מלּאתים is a copyist's error for מלּאתם. Those who have been murdered by you are the flesh in the caldron (Ezekiel 11:7). Ezekiel gives them back their own words, as words which contain an undoubted truth, but in a different sense from that in which they have used them. By their bloodshed they have made the city into a pot in which the flesh of the slain is pickled. Only in this sense is Jerusalem a pot for them; not a pot to protect the flesh from burning while cooking, but a pot into which the flesh of the slaughtered is thrown. Yet even in this sense will Jerusalem not serve as a pot to these worthless counsellors (Ezekiel 11:11). They will lead you out of the city (הוציא, in Ezekiel 11:7, is the 3rd pers. sing. with an indefinite subject). The sword which ye fear, and from which this city is to protect you, will come upon you, and cut you down - not in Jerusalem, but on the frontier of Israel. על־גּבוּל, in Ezekiel 11:10, cannot be taken in the sense of "away over the frontier," as Kliefoth proposes; if only because of the synonym אל־גּבוּל in Ezekiel 11:11. This threat was literally fulfilled in the bloody scenes at Riblah (Jeremiah 52:24-27). It is not therefore a vaticinium ex eventu, but contains the general thought, that the wicked who boasted of security in Jerusalem or in the land of Israel as a whole, but were to be led out of the land, and judged outside. This threat intensifies the punishment, as Calvin has already shown.

(Note: "He threatens a double punishment; first, that God will cast them out of Jerusalem, in which they delight, and where they say that they will still make their abode for a long time to come, so that exile may be the first punishment. He then adds, secondly, that He will not be content with exile, but will send a severer punishment, after they have been cast out, and both home and land have spued them out as a stench which they could not bear.

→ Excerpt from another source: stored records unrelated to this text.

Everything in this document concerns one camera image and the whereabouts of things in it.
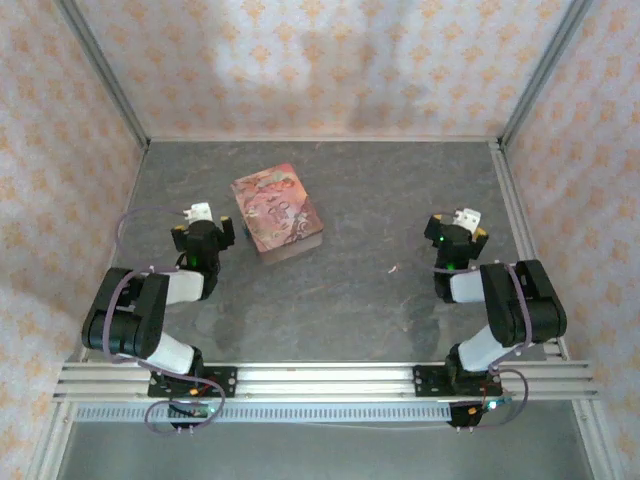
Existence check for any pink decorated box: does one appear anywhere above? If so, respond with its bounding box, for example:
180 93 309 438
229 162 325 265

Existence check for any white orange patterned curtain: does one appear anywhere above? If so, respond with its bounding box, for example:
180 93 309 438
503 0 640 480
74 0 572 139
0 0 147 480

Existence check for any grey metal lower panel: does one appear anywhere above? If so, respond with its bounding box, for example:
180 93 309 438
58 422 597 480

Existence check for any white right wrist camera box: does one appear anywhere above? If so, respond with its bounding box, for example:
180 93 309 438
452 207 483 234

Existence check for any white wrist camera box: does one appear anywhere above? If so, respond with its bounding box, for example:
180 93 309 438
180 201 214 223
452 207 483 234

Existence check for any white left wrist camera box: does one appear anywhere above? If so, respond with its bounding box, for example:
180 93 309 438
180 201 214 223

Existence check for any aluminium side rail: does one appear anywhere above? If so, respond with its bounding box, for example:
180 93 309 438
489 142 571 362

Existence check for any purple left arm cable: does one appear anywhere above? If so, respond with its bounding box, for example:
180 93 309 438
94 205 227 436

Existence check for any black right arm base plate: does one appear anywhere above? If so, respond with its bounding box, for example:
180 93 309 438
413 364 503 399

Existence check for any aluminium back rail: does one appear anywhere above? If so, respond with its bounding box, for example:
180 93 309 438
147 135 501 144

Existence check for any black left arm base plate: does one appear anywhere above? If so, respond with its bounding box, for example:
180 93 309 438
148 366 238 399

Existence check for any aluminium mounting rail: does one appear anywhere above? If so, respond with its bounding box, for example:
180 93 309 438
52 360 600 403

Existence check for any aluminium frame post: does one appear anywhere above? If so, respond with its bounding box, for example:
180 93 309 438
498 0 587 147
58 0 151 151

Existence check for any grey slotted cable duct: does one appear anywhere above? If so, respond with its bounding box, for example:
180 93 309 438
74 402 454 424

I will judge you at the frontier of Israel, i.e., outside the holy land, so that when one curse shall have become manifest in exile, a severer and more formidable punishment shall still await you.")

In Ezekiel 11:11 the negation (לא) of the first clause is to be supplied in the second, as, for example, in Deuteronomy 33:6. For Ezekiel 11:12, compare the remarks on Ezekiel 5:7. The truth and the power of this word are demonstrated at once by what is related in the following verse.